_STORED DATA_.
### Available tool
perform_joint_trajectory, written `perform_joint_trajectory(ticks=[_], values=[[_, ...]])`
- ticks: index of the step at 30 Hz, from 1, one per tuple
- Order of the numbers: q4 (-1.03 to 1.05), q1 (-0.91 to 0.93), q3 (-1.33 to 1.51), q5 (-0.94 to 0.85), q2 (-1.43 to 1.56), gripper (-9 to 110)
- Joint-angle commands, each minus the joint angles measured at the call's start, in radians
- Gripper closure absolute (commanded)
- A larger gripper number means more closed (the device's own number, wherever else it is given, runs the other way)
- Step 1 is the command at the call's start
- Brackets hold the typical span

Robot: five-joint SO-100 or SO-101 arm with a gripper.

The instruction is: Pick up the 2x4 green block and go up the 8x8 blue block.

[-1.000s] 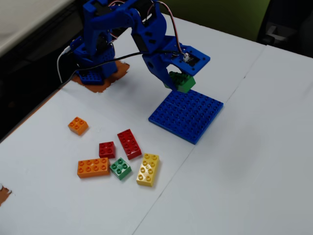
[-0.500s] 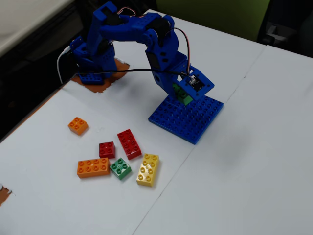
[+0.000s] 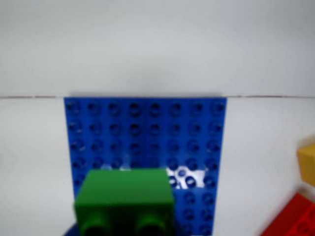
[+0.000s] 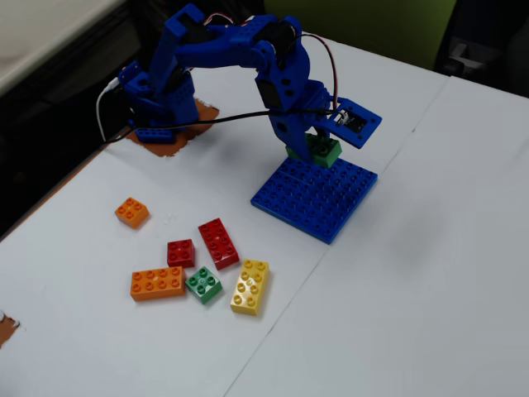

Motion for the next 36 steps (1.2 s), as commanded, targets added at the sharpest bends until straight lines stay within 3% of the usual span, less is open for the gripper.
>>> perform_joint_trajectory(ticks=[1, 16, 36], values=[[0.011, -0.018, -0.054, -0.008, 0.028, 101], [0.095, -0.006, -0.230, 0.002, -0.023, 101], [0.002, -0.014, -0.078, -0.003, 0.046, 101]])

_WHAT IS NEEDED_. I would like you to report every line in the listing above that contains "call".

_RESULT BELOW_.
- Joint-angle commands, each minus the joint angles measured at the call's start, in radians
- Step 1 is the command at the call's start

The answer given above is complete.